**TASK DESCRIPTION**
Lines to be reproduced exactly: the one that holds "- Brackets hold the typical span" and all those after it through the end of the data. Include no others.

STORED DATA Start Marker

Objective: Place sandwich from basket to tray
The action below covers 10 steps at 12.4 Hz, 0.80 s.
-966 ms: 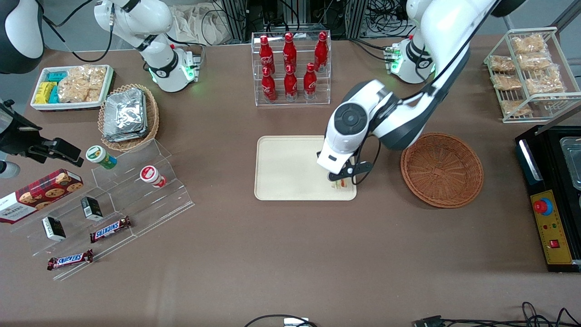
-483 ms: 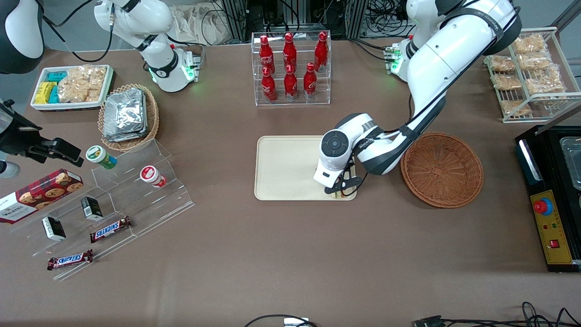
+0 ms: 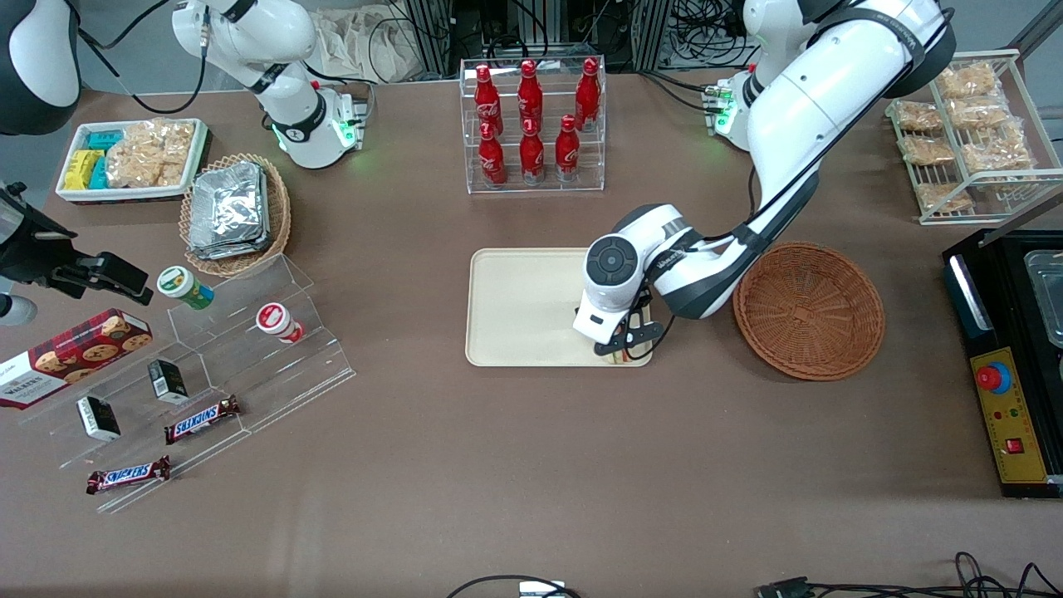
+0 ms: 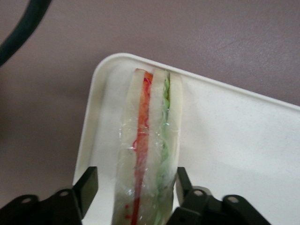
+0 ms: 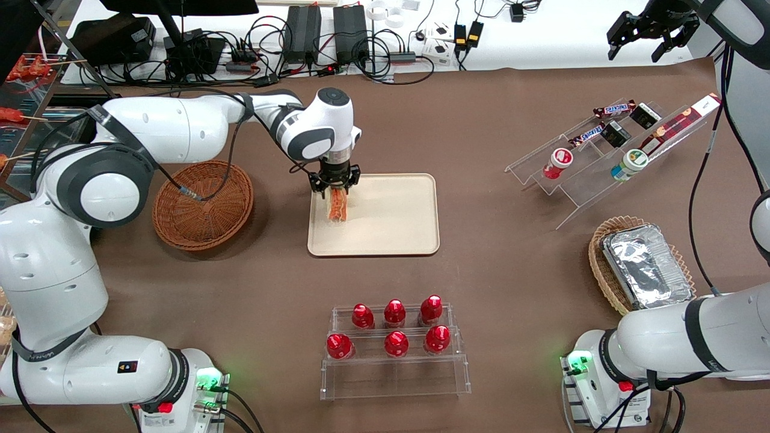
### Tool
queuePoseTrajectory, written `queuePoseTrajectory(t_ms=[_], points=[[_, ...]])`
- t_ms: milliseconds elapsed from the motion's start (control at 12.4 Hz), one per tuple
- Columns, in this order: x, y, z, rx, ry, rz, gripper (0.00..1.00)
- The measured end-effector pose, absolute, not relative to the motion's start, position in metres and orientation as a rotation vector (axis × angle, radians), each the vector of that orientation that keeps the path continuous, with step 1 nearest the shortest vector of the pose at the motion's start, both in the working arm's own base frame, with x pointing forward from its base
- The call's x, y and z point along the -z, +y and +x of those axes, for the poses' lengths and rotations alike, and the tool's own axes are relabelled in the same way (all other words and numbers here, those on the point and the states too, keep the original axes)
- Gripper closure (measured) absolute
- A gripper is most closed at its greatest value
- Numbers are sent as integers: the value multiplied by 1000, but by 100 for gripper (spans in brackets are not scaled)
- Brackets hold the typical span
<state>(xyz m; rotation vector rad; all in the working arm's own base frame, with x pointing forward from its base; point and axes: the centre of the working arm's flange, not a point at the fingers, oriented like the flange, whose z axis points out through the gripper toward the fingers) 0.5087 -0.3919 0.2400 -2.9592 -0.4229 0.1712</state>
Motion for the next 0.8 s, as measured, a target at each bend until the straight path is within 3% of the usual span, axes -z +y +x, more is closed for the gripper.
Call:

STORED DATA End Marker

**SOLVED EXERCISE**
- Brackets hold the typical span
<state>(xyz m; rotation vector rad; all in the working arm's own base frame, with x pointing forward from its base; point and axes: the centre of the working arm's flange, not a point at the fingers, oriented like the flange, whose z axis points out through the gripper toward the fingers) 0.5087 -0.3919 0.2400 -2.9592 -0.4229 0.1712</state>
Motion for the next 0.8 s, as measured, a target at each bend until the straight path is within 3% of the usual span, axes -z +y +x, more is closed for the gripper.
Call:

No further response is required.